Так, можно с очень большой долей вероятности допустить, что одним из движущих мотивов действий Курлова была назначенная Столыпиным ревизия секретных фондов МВД, которая должна была начаться сразу по окончании киевских торжеств. У шефа жандармов была репутация человека весьма нечистоплотного в отношении казённых средств (особенно после скандального развода и женитьбы на обладавшей незаурядными запросами молодой красавице-графине Армфельдт), и вряд ли он преодолел соблазн запустить руки в почти неконтролируемые секретные фонды. А обнаружение крупных хищений (согласно ряду свидетельств, министр внутренних дел уже получил конкретную информацию по этому поводу) грозило не только увольнением – Столыпин бы обязательно добился предания виновных суду. В этом ему бы не смог помешать даже всесильный Дедюлин.

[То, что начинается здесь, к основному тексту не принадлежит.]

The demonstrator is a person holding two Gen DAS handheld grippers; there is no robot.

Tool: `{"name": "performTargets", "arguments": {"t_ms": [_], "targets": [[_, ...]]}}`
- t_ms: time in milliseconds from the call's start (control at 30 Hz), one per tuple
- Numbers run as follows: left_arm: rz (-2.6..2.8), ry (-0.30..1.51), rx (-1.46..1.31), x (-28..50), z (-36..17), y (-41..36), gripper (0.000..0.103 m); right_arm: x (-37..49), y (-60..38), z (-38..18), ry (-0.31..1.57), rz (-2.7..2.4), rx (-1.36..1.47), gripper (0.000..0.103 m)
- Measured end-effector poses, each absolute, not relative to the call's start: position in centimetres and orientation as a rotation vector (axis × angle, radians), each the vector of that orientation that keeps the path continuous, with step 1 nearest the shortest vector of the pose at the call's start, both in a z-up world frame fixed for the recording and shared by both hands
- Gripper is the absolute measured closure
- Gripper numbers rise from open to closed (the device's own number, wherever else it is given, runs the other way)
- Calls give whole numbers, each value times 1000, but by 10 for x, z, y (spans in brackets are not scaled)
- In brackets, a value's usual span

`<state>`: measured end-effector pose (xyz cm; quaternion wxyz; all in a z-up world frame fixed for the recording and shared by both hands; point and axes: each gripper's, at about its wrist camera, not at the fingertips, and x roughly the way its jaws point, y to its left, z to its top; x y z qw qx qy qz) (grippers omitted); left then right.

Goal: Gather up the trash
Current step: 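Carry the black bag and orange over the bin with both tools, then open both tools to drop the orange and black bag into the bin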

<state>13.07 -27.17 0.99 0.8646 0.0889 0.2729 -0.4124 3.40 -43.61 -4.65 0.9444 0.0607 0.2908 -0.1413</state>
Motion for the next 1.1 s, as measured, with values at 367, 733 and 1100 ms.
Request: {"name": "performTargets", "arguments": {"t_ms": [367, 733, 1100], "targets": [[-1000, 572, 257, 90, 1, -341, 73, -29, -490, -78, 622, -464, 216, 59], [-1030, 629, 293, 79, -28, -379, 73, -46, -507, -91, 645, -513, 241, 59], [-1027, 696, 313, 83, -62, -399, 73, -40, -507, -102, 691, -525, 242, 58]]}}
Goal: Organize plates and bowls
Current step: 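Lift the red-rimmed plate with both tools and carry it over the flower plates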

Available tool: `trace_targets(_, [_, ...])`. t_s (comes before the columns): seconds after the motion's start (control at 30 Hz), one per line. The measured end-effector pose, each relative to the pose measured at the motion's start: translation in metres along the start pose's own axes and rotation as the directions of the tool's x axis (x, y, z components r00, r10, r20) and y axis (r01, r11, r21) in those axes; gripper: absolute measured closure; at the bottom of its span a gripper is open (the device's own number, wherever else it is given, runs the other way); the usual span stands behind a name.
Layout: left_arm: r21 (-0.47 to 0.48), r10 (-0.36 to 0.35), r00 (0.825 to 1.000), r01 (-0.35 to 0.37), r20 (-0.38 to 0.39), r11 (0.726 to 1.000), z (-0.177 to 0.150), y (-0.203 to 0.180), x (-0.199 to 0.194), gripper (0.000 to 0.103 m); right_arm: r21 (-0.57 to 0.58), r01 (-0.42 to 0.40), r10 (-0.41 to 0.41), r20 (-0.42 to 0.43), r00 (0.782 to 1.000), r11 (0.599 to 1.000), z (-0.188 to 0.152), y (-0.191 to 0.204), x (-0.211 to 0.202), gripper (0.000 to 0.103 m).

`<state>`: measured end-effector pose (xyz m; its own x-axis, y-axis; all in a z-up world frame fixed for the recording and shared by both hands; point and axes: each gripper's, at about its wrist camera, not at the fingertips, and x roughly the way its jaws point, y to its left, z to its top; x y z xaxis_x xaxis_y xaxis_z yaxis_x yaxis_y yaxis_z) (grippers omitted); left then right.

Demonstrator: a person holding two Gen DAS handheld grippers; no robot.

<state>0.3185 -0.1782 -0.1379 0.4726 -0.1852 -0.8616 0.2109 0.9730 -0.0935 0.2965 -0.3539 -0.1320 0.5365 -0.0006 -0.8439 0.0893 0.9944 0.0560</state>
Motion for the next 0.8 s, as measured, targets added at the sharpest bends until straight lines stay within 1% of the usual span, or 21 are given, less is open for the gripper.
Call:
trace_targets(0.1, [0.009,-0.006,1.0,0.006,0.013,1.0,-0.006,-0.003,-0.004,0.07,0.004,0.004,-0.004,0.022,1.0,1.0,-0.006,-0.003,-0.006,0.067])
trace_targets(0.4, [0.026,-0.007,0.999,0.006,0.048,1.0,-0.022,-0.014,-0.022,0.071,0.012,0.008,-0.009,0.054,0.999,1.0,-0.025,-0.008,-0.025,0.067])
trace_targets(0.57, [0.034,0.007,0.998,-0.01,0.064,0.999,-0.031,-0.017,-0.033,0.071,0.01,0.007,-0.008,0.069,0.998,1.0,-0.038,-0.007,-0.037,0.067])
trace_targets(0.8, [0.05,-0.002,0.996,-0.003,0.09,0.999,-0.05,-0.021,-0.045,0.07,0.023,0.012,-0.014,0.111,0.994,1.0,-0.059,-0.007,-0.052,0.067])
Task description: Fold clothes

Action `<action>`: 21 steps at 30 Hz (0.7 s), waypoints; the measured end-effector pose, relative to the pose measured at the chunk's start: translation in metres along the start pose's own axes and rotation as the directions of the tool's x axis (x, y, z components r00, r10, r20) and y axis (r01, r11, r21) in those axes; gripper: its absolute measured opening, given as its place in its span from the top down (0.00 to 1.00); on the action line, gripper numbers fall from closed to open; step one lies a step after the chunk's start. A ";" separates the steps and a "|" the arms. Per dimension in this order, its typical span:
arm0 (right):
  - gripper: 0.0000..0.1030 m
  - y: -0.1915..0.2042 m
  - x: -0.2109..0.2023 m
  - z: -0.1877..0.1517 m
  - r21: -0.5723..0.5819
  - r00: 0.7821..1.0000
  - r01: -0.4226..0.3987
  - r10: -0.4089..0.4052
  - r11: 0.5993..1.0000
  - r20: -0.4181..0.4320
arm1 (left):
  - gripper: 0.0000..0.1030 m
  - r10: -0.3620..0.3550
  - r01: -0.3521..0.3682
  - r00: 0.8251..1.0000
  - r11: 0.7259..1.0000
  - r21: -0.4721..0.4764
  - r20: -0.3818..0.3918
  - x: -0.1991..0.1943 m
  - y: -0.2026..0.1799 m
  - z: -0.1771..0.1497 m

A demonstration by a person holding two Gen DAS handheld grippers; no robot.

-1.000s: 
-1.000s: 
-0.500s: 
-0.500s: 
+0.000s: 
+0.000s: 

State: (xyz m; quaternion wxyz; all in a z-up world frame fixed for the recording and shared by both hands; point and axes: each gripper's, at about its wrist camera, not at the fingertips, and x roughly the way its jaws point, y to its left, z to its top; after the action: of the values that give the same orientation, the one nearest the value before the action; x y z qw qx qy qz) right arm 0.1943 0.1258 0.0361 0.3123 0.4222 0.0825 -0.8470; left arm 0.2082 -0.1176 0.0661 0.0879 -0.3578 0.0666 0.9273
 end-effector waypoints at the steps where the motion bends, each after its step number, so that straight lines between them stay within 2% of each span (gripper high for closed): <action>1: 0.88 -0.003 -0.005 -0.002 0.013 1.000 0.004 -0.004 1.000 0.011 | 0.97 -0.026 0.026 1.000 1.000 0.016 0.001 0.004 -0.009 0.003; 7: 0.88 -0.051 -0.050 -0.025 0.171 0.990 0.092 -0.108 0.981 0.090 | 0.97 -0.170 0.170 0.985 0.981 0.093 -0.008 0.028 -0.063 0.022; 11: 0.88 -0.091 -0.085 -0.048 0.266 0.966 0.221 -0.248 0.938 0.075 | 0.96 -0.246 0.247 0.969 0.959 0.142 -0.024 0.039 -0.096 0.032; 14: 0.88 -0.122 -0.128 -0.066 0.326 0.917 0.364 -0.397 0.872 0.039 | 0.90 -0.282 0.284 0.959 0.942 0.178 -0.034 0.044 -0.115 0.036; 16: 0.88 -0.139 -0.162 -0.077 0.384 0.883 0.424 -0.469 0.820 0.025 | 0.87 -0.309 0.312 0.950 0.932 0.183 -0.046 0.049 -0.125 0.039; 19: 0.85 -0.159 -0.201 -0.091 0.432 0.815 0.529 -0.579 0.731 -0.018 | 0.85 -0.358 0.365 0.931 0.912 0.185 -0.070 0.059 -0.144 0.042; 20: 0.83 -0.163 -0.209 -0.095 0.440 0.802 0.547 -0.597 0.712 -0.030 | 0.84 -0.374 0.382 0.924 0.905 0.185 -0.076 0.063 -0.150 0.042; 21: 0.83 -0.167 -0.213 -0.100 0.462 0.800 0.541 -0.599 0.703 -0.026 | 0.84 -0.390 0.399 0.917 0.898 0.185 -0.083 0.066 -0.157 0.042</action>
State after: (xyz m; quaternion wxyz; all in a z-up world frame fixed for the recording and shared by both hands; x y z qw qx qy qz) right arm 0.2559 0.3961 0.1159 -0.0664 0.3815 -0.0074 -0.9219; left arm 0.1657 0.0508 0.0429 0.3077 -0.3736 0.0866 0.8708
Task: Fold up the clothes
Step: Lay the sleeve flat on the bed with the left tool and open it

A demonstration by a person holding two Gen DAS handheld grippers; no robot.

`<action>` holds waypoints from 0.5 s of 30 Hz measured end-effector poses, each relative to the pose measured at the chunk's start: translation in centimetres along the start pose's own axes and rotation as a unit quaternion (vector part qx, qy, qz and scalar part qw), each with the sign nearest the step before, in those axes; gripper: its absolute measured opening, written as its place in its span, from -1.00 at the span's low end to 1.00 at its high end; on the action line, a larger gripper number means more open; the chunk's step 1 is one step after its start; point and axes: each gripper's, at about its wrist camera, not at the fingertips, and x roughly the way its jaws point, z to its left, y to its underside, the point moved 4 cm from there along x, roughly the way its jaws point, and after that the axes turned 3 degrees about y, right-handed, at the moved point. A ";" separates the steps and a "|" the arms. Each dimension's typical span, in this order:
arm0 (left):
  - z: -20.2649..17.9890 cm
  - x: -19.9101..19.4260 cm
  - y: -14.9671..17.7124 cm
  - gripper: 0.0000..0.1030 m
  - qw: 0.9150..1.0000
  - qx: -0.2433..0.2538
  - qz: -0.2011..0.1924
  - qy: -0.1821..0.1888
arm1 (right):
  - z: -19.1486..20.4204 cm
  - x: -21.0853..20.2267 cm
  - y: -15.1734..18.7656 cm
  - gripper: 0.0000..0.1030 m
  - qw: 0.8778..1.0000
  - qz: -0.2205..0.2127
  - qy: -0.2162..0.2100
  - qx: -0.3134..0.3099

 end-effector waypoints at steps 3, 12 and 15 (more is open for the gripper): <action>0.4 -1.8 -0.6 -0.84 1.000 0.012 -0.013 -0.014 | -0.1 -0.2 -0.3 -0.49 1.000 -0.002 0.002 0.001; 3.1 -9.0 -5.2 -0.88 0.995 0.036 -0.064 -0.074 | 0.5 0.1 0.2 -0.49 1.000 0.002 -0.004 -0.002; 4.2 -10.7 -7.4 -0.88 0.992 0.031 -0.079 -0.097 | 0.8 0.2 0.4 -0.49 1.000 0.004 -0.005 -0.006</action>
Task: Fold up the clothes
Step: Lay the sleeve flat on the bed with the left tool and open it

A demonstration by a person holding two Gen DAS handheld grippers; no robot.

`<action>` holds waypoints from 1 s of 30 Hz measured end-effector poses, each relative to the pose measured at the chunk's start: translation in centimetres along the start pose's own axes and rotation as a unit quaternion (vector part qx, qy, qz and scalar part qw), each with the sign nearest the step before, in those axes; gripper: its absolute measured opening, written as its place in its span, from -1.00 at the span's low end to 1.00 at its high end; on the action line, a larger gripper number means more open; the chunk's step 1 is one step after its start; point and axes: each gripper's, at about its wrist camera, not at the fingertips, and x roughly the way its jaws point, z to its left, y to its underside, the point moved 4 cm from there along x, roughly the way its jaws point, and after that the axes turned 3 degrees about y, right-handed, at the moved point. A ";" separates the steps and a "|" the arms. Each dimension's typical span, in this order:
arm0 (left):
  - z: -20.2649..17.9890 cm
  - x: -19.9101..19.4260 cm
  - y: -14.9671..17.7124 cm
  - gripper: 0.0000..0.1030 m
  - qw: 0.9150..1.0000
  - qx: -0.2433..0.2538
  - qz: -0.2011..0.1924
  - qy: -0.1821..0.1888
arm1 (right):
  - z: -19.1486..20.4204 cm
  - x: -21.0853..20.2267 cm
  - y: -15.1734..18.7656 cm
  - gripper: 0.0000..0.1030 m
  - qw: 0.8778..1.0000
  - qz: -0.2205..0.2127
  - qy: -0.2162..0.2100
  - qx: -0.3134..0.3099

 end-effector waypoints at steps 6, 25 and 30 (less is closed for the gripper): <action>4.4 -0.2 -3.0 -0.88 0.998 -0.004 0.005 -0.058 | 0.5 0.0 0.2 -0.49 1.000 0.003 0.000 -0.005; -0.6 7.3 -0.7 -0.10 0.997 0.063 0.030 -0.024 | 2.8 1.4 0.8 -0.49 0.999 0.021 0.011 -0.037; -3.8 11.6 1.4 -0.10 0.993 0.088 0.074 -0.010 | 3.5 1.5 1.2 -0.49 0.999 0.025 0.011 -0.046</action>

Встреча Богрова с Лазаревым доказывает, что подготовка покушения на Столыпина не была импровизацией, а велась достаточно давно. Возможно, всё так бы и осталось неосуществленным резервным вариантом, если бы не спусковой крючок в виде приближения ревизии секретных фондов. Курлов не мог дожидаться гипотетической отставки Столыпина и готов был «подыграть» царскому окружению (тому же дворцовому коменданту) в устранении своего начальника любыми способами, причём даже без получения конкретного приказа. Особенно, если ему была ранее (возможно, перед беседой «Аленского» с эсеровским представителем) гарантирована безнаказанность.

Единственный человек, который мог дать такие гарантии Курлову – это Дедюлин. Можно было бы еще вспомнить Распутина – как мы помним, ряд его действий (и наличие мотивов) делает подобное допущение правдоподобным, но всё же дворцовый комендант больше подходит на роль главного руководителя антистолыпинского заговора. Его положение было несравненно прочнее, чем у «старца», а влияние на царя и весь бюрократический аппарат значительно осязаемее и надёжней. Дворцовый комендант мог действовать не через мистически настроенную императрицу, а напрямую через императора. Да и его собственного влияния было достаточно, чтобы решить практически любой вопрос.

Однако Курлов в силу своей профессиональной некомпетентности никак не мог быть непосредственным техническим организатором покушения. На данную роль более всего подходит великолепный специалист по работе с секретной агентурой и тонкий знаток ее психологических особенностей Спиридович. Амбициозный жандармский полковник был давно ориентирован на Курлова и связывал с ним свои дальнейшие карьерные планы. Для ученика великого агентуриста Зубатова отнюдь не было невозможным разработать план задействования в покушении осведомителя без риска для безопасности императора. Тем более, Спиридович официально отвечал только за охрану царя и поэтому ничем особо не рисковал даже в случае начала серьёзного расследования.

В свою очередь, Веригин и особенно Кулябко были фигурами несамостоятельными, и можно было быть уверенным в исполнении ими всех полученных указаний своих патронов. Вероятно, начальник Киевского охранного отделения, полностью находившийся под влиянием Спиридовича, был изначально предназначен на роль «стрелочника», что, впрочем, грозило ему не больше, чем увольнением со службы.

Почему в чужой для него игре участвовал Богров, определённо сказать нельзя. Как и, впрочем, нельзя сказать, что его изначально толкнуло в объятия охранки… Возможно, «Аленскому» просто нравились игры со смертью, а жизнь не представляла ценности. Например, он писал в одном письме в конце 1910 года: «Я стал отчаянным неврастеником… В общем же всё мне порядочно надоело и хочется выкинуть что-нибудь экстравагантное, хотя и не цыганское это дело». Или можно привести не менее показательный отрывок из одного письма Богрова: «Нет никакого интереса в жизни. Ничего, кроме бесконечного ряда котлет, которые мне предстоит скушать в жизни. И то, если моя практика позволит. Тоскливо, скучно, а главное одиноко…».